Keep in mind you’ll want each table to represent a single entity: that is, your students table should represent only students, your houses table should represent only houses, and your house assignments table should represent only house assignments. You might find it helpful to first consider the pieces of information you’ll need in each table, and then about which SQLite data type best represents that information. For example, this was the CREATE TABLE command for students:

CREATE TABLE students (
    id INTEGER,
    student_name TEXT,
    house TEXT,
    head TEXT,
    PRIMARY KEY(id)
);

Keep in mind that every table should have a primary key: a column that uniquely identifies every row in the table. Some tables may be best designed with foreign keys: columns that reference the primary keys of another table.

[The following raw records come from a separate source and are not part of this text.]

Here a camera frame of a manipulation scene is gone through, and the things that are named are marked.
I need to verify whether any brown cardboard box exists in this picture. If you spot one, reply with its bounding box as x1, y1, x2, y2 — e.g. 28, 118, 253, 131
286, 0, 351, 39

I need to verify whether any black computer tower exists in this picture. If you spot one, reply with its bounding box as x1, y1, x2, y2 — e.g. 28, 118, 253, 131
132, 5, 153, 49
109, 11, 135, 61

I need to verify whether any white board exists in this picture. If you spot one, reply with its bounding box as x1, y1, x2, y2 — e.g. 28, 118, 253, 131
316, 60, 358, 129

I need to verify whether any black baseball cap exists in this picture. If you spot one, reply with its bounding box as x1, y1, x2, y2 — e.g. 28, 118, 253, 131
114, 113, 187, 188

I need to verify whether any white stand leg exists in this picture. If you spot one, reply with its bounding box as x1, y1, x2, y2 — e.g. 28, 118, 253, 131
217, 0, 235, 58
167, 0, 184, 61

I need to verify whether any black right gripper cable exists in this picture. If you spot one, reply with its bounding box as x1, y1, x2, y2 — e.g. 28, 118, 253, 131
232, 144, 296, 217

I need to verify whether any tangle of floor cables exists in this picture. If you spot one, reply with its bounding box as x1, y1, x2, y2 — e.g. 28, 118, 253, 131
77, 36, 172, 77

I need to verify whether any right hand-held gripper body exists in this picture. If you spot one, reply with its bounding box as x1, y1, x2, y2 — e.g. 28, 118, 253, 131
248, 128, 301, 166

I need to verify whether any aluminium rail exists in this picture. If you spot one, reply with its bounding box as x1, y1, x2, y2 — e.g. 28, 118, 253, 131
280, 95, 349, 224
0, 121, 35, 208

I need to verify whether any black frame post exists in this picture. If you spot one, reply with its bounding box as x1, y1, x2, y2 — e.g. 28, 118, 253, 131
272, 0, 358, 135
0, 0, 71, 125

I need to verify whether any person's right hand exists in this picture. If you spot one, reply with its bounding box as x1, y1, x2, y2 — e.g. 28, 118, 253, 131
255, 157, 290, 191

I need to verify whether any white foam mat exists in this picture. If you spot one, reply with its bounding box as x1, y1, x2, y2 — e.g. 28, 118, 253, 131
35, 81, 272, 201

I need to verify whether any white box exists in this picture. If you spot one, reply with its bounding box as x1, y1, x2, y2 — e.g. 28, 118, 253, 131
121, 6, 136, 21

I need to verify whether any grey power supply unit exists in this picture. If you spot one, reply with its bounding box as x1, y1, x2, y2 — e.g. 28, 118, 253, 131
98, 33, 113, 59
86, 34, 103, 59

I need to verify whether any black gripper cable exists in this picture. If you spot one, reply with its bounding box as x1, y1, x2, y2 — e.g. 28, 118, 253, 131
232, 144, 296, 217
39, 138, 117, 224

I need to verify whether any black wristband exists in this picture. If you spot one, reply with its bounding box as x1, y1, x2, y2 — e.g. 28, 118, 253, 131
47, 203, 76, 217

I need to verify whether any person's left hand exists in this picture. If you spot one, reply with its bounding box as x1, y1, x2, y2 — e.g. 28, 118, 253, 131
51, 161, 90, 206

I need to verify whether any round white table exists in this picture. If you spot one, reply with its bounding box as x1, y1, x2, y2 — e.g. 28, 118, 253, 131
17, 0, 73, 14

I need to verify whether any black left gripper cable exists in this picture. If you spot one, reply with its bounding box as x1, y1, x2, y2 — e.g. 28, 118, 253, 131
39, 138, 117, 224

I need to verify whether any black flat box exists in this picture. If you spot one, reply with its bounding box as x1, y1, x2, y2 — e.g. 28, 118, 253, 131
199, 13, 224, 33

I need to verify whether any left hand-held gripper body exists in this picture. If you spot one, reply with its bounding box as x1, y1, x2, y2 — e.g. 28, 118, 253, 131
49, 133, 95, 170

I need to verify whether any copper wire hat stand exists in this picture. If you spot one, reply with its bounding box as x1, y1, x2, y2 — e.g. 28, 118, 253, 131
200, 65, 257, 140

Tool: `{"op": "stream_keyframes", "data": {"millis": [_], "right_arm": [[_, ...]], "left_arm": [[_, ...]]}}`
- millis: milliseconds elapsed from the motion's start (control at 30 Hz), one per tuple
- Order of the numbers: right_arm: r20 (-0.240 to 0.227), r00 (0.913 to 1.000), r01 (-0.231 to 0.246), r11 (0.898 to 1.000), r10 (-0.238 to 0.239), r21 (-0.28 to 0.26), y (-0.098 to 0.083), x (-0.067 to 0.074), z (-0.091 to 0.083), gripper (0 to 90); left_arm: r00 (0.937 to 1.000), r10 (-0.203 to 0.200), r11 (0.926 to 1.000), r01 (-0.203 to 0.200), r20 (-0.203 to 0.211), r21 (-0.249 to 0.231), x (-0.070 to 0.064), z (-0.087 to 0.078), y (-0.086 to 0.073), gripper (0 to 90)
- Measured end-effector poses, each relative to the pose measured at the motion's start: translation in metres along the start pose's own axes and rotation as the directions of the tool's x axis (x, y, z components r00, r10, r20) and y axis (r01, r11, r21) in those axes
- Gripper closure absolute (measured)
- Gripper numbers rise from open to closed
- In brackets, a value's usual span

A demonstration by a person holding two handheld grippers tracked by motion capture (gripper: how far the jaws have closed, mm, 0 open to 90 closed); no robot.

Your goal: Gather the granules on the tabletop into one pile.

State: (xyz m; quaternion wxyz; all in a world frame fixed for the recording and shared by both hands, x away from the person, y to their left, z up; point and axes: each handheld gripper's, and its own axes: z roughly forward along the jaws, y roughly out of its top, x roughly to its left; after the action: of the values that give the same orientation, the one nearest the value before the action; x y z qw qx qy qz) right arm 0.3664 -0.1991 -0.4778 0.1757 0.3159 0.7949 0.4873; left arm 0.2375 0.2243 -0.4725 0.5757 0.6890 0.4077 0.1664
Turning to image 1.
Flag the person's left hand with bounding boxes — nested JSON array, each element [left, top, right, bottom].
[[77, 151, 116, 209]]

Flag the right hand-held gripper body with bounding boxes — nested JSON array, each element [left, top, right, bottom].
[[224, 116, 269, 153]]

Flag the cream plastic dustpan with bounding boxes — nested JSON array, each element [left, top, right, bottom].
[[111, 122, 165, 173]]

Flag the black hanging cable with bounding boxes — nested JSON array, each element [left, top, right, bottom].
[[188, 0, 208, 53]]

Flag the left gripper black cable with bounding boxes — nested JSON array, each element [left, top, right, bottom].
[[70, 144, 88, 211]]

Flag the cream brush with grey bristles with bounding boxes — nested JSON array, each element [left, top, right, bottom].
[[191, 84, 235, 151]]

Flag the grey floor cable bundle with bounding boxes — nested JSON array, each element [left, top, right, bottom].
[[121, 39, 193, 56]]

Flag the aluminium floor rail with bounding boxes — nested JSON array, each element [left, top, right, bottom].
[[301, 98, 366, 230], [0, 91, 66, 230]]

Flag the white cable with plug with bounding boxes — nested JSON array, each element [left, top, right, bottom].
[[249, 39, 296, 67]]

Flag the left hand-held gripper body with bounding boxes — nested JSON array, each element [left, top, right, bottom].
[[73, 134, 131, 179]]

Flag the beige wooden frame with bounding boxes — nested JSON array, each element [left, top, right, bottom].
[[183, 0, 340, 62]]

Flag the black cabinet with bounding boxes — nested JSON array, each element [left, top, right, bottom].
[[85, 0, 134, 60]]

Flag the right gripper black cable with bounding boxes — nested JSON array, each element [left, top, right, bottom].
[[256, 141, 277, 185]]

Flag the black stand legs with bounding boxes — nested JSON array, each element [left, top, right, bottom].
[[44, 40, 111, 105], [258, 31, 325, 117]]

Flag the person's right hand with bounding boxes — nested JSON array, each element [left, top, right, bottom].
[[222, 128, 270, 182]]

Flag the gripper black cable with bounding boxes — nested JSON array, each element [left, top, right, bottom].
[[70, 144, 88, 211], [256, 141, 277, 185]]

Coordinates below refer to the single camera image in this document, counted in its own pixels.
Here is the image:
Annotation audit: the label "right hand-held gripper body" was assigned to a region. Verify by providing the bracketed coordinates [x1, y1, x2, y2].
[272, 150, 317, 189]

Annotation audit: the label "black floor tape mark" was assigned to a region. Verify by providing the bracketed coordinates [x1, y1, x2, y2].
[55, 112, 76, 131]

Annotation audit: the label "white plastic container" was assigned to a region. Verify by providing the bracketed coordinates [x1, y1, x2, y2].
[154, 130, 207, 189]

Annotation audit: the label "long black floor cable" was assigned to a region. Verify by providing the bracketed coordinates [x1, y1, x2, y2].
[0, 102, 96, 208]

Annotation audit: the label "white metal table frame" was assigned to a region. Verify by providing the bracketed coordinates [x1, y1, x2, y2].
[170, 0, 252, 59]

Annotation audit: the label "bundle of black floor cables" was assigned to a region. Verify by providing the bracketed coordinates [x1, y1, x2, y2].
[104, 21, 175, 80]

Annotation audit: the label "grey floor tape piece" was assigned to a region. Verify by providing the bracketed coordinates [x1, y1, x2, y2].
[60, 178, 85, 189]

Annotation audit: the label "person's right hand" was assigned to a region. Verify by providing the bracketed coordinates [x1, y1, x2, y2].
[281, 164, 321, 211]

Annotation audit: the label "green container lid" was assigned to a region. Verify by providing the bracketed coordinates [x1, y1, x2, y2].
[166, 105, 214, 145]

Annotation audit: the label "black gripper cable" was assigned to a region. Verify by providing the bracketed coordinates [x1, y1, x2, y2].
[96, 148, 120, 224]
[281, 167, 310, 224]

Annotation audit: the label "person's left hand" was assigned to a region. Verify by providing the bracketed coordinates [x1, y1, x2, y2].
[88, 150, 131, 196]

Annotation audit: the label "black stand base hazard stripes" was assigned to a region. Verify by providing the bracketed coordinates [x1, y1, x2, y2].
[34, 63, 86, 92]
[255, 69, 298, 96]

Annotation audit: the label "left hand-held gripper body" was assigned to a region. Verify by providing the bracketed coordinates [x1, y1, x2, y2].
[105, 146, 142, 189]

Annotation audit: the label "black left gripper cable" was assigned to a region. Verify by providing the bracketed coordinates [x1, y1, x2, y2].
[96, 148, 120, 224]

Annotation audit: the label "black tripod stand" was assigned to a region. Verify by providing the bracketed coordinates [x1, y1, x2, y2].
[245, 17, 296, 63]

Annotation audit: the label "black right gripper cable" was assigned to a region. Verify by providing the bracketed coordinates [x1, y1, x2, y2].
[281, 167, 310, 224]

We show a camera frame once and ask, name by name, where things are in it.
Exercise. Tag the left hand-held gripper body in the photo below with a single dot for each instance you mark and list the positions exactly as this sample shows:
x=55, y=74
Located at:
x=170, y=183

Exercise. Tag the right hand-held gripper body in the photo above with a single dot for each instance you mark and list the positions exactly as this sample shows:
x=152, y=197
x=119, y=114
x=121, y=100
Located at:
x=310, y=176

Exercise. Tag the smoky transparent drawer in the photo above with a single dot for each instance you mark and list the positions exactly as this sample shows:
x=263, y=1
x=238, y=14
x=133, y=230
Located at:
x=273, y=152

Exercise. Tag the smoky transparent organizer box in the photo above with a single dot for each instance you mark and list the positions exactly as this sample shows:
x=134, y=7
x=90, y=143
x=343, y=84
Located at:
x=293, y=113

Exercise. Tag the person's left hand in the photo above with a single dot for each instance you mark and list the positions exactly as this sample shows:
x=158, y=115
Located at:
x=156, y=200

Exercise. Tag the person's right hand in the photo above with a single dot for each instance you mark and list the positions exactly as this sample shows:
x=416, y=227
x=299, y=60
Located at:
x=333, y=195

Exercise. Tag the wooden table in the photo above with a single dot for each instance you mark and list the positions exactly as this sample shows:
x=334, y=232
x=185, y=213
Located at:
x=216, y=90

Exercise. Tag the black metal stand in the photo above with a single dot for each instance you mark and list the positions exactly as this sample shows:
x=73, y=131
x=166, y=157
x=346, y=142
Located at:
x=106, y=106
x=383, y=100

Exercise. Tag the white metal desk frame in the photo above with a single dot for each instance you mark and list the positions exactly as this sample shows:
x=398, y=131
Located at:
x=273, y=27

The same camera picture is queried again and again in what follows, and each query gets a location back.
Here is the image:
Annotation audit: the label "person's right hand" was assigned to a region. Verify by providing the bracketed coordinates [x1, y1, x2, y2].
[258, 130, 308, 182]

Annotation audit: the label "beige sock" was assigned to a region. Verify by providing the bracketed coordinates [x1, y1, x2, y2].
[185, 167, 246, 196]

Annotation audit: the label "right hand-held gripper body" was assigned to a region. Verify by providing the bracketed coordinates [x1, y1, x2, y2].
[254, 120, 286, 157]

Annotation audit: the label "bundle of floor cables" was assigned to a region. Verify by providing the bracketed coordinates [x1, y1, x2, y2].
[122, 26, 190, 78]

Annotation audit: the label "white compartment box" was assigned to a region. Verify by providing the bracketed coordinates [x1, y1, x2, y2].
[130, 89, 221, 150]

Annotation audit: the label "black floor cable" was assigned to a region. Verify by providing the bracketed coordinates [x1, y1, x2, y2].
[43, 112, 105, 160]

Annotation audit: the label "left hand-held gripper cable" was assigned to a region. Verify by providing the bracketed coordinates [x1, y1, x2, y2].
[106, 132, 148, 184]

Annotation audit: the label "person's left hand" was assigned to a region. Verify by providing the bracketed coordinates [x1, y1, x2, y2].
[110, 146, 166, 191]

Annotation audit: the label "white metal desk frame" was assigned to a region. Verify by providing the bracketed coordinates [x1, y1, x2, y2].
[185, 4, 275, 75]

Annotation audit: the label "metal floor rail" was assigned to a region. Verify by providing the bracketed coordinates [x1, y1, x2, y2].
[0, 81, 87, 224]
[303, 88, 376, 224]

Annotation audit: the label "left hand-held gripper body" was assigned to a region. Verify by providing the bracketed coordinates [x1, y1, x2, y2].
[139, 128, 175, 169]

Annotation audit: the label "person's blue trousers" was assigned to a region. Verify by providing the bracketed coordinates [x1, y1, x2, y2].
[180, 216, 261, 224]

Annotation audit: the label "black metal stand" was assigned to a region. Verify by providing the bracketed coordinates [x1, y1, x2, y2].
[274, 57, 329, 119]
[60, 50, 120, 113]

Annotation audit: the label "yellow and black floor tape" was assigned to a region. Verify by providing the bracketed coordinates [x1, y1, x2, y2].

When you’re ready to configure your database with your new schema, run your three new CREATE TABLE queries. Type .schema to see your results.

Inserting Data

After you’ve configured your database with your new schema, you can begin inserting data into your new database (using your new schema!). It’s best to write a Python program here, which can save you the trouble of writing many INSERT queries. Keep in mind that you have students.csv, which contains the data from the previous database’s students table.

Thought Question

  • Why do you think it’s considered better design not to repeat information like houses and heads for each student?

How to Test Your Code

You’ll likely find the following commands helpful for testing your code:

  • .schema to check the schema of your database
  • SELECT * FROM table; where table is the name of the table you’d like to see data from

No check50 for this one!

How to Submit

No need to submit. This is a practice problem!